Another approach to storing data locally: If you clone the GitHub repo you can cd into chroma and run the command `docker-compose up -d --build` which will spin up an image container and volume which will persist the data when deleting the container and image
This is great but for performance I'd take a look at using named volumes over host volumes. There are pros and cons to the different types of volumes used with Docker but allowing it to manage its own volumes makes it harder for you to screw it up.
I have a vector db with embeddings and docs with me that i stored using below commands from langchain.vectorstores import Chroma db = Chroma.from_documents(docs, embeddings) And persisted it into a folder in google colab. But in colab, when the run time ends everything is lost. I want to keep my vectorized db forever so that I can retrieve data anytime I want. How to do that?
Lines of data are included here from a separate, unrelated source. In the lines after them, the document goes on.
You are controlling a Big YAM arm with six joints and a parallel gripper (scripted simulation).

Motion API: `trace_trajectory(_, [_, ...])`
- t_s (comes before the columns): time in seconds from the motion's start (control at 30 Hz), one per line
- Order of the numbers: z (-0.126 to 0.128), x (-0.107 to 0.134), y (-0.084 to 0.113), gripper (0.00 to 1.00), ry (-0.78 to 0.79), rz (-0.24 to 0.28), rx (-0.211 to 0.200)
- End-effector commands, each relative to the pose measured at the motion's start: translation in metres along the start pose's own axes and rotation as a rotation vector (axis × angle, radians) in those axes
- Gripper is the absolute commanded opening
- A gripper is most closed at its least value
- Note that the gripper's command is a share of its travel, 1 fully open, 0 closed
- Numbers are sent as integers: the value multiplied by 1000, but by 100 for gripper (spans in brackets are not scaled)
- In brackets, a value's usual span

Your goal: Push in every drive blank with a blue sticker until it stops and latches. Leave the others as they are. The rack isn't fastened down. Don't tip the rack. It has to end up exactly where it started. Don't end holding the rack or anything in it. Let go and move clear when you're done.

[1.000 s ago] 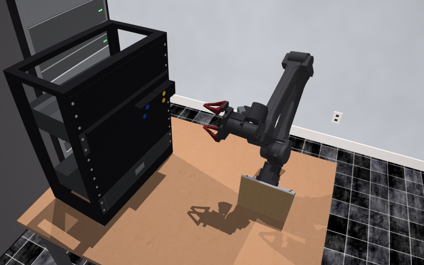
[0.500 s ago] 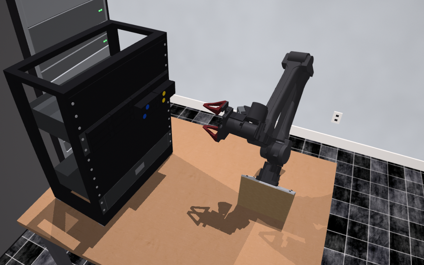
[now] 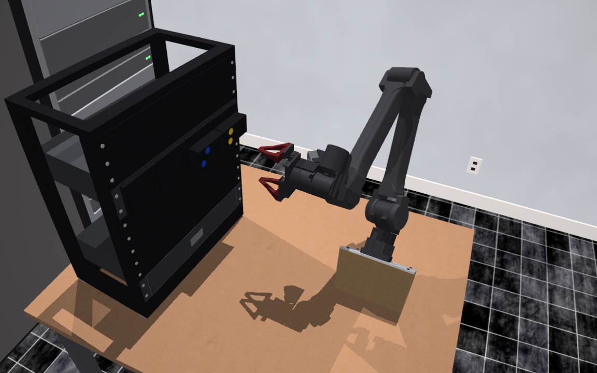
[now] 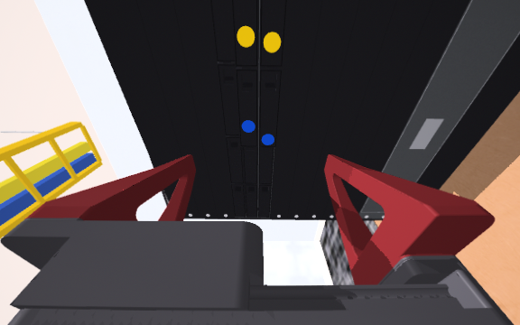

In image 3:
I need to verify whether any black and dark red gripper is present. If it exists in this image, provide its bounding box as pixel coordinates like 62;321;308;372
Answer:
258;142;317;202

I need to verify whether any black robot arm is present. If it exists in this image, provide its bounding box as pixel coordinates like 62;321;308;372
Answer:
295;67;432;263
@@aayushchaurasia4727 hi, coul you please help? I am trying to Connect to ChromaDB like this vectordb = Chroma(persist_directory=persist_directory, embedding_function=embeddings), but still when the run time ends everything is lost. In new session vectordb.get() gives me only {'ids': [], 'embeddings': None, 'metadatas': [], 'documents': [], 'uris': None, 'data': None}
I tried running your command to create the local storage on my Mac and got and error that I needed an argument to run. I changed it to docker run -p 8000:8000 -v /Users/jim/Desktop/chroma/:/chromadb/chroma chromadb/chroma and it worked. Do you have an extra / in your command or did I just type it wrong.
Think it may have been a typo, it is in a CloudFormation template and has been working since i made the video. Its usually that trailing slash before the colon that is dropped. Regardless, glad it worked!
@@jim02377 if you need to manually create it then it's for sure a permission issue! Make sure the docker user has the permission to write to the folder for storage
Thank you for this wonderful explanation! I am able to successfully able to run locally, How do we deploy this on kubernetes cluster using persistent volumes?